21 Oct 1993: Berlusconi announces he will 'save Italy from the left' and criteria are announced for the selection of candidates for a 'party of good government'.

17 Dec: Berlusconi transfers control of his media and publishing empire, to counter accusations that he cannot properly enter politics with so many vested interests. The new president of Fininvest, Berlusconi's holding company, is Fedele Confalonieri, a close friend and adviser.

1 Jan 1994: Forza Italia's programme is published. Leaders boast of the fact that it has been based largely on soundings from public- opinion polls.

4 January: Achille Occhetto, the leader of the left-wing alliance, accuses Berlusconi of demagogic fiscal policies, and compares him to a Latin American dictator. Berlusconi has long since been warning of the dangers of 'subversive Communists'. It is the beginning of an increasingly heated war of words between the two front-runners.

5 January: A poll of neo-Fascist mayors shows that they overwhelmingly support a pact between their National Alliance (AN) party and Forza Italia.

13 January: Indro Montanelli, respected editor of Il Giornale, a newspaper owned by Berlusconi, resigns after a row over his refusal to commit the paper to backing Berlusconi's election campaign.

26 January: Berlusconi officially announces that he is standing for election at the head of his new party, Forza Italia, because 'I don't want to live in an illiberal country governed by men linked to a past of political and economic failure.' Centrist politicians, many of whom had belonged to the old discredited Christian Democrats, snubbed Berlusconi's offer of an alliance in late 1993.

1 February: Forza Italia officially becomes a party; its constitution is deposited with a lawyer.

7 February: Forza Italia holds its first national convention. Candidates are coached in television techniques.

11 February: Berlusconi's brother and business associate, Paolo, is arrested on suspicion of bribery. Berlusconi accuses the judiciary and press of victimisation. Most journalists are, it seems, part of a 'Communist plot'.

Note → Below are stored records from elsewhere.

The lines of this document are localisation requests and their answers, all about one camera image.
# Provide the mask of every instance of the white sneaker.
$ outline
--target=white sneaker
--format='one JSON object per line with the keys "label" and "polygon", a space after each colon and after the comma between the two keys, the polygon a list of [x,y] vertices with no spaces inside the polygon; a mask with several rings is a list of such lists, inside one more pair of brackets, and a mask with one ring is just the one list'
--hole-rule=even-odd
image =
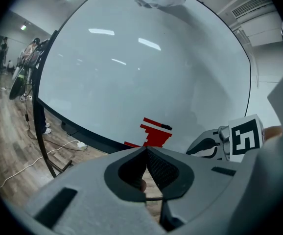
{"label": "white sneaker", "polygon": [[49,133],[51,133],[51,129],[47,128],[43,134],[49,134]]}

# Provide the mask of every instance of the white cable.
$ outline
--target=white cable
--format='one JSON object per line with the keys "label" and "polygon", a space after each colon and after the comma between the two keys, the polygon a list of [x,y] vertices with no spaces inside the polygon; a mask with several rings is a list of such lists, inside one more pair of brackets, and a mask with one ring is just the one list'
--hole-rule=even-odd
{"label": "white cable", "polygon": [[[58,150],[62,149],[64,146],[66,146],[67,144],[72,143],[72,142],[75,142],[75,141],[78,141],[78,140],[70,141],[70,142],[66,143],[65,145],[62,145],[59,149],[49,151],[49,152],[47,153],[47,155],[48,155],[50,152],[58,151]],[[43,157],[38,158],[34,163],[32,163],[32,164],[26,166],[24,169],[22,169],[22,170],[20,170],[19,172],[15,173],[15,174],[12,175],[11,177],[8,177],[8,178],[3,182],[2,186],[0,186],[0,188],[2,188],[2,187],[4,186],[4,184],[5,184],[5,182],[7,182],[10,178],[13,178],[14,176],[20,174],[22,171],[26,170],[27,168],[33,166],[34,164],[36,164],[36,162],[37,162],[38,160],[40,160],[40,159],[42,159],[42,158],[43,158]]]}

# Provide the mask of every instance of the black slot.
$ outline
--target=black slot
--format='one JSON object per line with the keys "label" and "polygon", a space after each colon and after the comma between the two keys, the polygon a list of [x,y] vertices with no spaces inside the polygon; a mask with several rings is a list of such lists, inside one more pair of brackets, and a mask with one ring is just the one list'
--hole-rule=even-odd
{"label": "black slot", "polygon": [[213,167],[211,170],[228,176],[234,176],[236,173],[235,170],[231,170],[223,167],[217,167],[217,166]]}
{"label": "black slot", "polygon": [[218,146],[219,143],[216,143],[213,139],[206,138],[200,141],[193,149],[186,152],[186,154],[195,154],[198,151],[211,149],[214,146]]}
{"label": "black slot", "polygon": [[49,203],[35,216],[35,219],[48,228],[52,228],[60,219],[65,209],[73,200],[77,191],[63,188]]}

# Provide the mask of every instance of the red marking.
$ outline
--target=red marking
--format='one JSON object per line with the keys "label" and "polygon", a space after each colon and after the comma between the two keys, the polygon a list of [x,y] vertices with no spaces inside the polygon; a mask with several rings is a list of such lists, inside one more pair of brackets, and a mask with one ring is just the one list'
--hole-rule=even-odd
{"label": "red marking", "polygon": [[156,121],[154,121],[154,120],[151,120],[151,119],[148,119],[148,118],[146,118],[146,117],[144,117],[143,120],[144,120],[145,122],[147,122],[147,123],[151,123],[151,124],[156,125],[156,126],[159,126],[159,127],[162,126],[161,123],[158,123],[158,122],[156,122]]}
{"label": "red marking", "polygon": [[124,142],[125,145],[131,146],[131,147],[140,147],[139,145],[133,144],[133,143],[129,143],[129,142]]}
{"label": "red marking", "polygon": [[[144,118],[145,122],[148,122],[145,119],[148,121],[152,121],[150,119]],[[171,133],[155,129],[144,124],[141,124],[141,128],[145,129],[145,133],[148,133],[147,142],[143,143],[143,146],[149,145],[149,146],[162,147],[164,143],[168,140],[168,138],[172,136]]]}

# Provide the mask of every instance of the air conditioner vent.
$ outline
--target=air conditioner vent
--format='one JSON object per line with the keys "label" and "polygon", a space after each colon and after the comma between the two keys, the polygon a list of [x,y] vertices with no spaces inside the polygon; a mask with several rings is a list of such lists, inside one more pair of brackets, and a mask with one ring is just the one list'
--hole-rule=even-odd
{"label": "air conditioner vent", "polygon": [[249,0],[244,4],[240,5],[239,7],[235,8],[234,10],[232,10],[232,13],[235,16],[235,18],[239,18],[248,12],[259,9],[271,3],[272,0]]}

11 February: Berlusconi signs an electoral pact with the federalist Northern League and AN. The right-wing alliance will be known as the Freedom Alliance in the north and the Alliance for Good Government in the south. The three allies immediately fall to attacking each other.

23 March: Police raid Forza Italia headquarters in Milan and Rome as part of an investigation into illegal freemasonry. That evening Berlusconi takes part in his first and only television debate with Mr Occhetto. The tycoon repeats his allegations of victimisation by 'Communists' and says that if the left wins, democracy will be threatened.

28 March: A victorious Berlusconi calls for reconciliation.